Assignment> Report all lines of the data below that hold the word "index".

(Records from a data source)
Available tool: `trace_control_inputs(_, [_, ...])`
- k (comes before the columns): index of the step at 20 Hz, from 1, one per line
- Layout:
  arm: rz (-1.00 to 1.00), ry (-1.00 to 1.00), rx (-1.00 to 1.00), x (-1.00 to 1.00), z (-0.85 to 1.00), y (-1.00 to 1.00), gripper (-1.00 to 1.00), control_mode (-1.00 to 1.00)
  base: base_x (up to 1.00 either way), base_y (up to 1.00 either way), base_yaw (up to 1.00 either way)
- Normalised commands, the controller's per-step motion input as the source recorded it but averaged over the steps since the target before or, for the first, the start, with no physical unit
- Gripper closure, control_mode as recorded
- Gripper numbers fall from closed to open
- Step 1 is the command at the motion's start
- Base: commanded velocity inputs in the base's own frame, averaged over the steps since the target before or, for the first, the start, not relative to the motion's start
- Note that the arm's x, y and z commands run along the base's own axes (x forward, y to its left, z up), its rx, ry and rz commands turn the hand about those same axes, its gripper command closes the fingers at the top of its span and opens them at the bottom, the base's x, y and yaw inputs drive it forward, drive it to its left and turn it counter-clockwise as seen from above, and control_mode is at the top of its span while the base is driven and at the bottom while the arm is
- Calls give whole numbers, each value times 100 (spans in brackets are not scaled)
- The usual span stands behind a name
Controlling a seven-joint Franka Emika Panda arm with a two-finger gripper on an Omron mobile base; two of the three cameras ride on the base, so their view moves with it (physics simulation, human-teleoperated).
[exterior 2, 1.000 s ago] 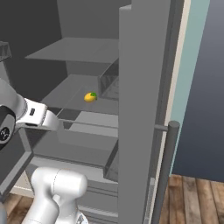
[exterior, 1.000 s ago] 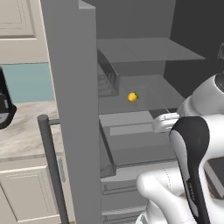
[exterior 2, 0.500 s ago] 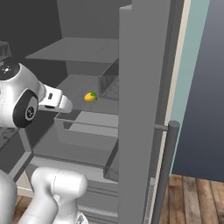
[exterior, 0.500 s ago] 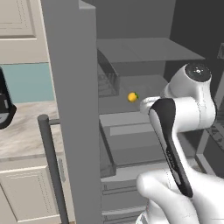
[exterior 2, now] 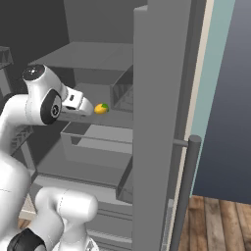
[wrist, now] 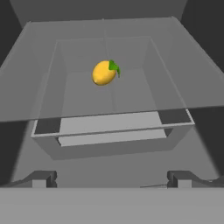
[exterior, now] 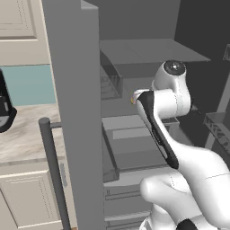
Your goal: Grab the garlic and lemon from the fridge, place them in the blender, close the lid, and turn on the blender to create a marinade.
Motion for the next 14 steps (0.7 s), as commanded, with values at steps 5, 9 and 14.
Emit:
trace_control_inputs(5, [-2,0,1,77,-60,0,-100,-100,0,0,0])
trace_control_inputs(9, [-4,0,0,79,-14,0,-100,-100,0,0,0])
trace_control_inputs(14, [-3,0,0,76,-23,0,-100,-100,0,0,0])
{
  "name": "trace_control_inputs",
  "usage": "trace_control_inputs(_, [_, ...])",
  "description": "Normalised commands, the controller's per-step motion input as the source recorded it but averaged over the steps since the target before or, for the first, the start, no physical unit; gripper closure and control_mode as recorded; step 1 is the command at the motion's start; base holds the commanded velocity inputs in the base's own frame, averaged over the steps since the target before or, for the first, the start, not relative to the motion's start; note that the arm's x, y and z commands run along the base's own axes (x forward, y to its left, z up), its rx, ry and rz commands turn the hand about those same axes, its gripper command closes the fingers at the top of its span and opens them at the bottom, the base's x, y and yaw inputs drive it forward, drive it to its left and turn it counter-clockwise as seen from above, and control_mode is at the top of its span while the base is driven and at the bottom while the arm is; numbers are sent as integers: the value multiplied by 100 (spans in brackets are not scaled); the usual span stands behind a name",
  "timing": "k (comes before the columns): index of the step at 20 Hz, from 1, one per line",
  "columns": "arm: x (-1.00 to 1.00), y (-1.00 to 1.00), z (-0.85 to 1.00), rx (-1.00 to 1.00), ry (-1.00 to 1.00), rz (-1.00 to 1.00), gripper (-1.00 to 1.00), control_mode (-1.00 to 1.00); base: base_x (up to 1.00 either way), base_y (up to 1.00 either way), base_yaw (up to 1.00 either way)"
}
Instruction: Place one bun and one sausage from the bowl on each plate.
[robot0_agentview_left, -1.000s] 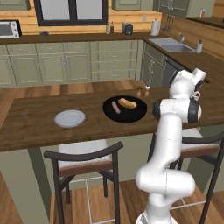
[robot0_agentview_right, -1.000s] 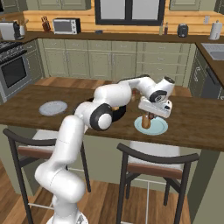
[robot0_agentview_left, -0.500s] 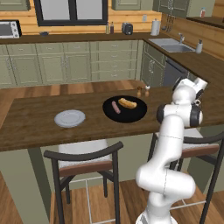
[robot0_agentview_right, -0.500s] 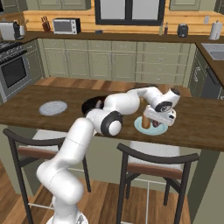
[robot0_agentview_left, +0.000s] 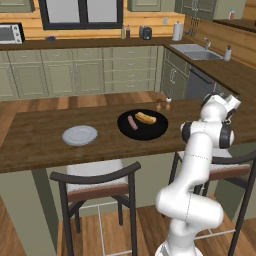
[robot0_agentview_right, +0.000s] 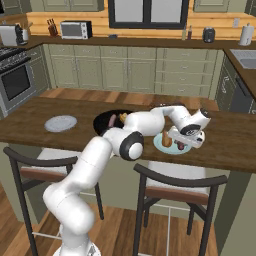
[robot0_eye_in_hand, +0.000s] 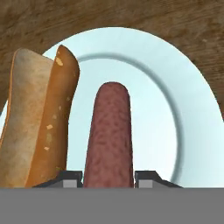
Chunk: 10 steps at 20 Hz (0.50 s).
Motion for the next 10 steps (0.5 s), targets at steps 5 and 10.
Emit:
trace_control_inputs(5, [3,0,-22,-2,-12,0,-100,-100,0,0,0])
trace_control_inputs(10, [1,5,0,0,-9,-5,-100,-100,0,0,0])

Solution to the problem>
- k (comes before the columns): index of the step at 20 Hz, from 1, one per line
  "timing": "k (comes before the columns): index of the step at 20 Hz, from 1, one per line",

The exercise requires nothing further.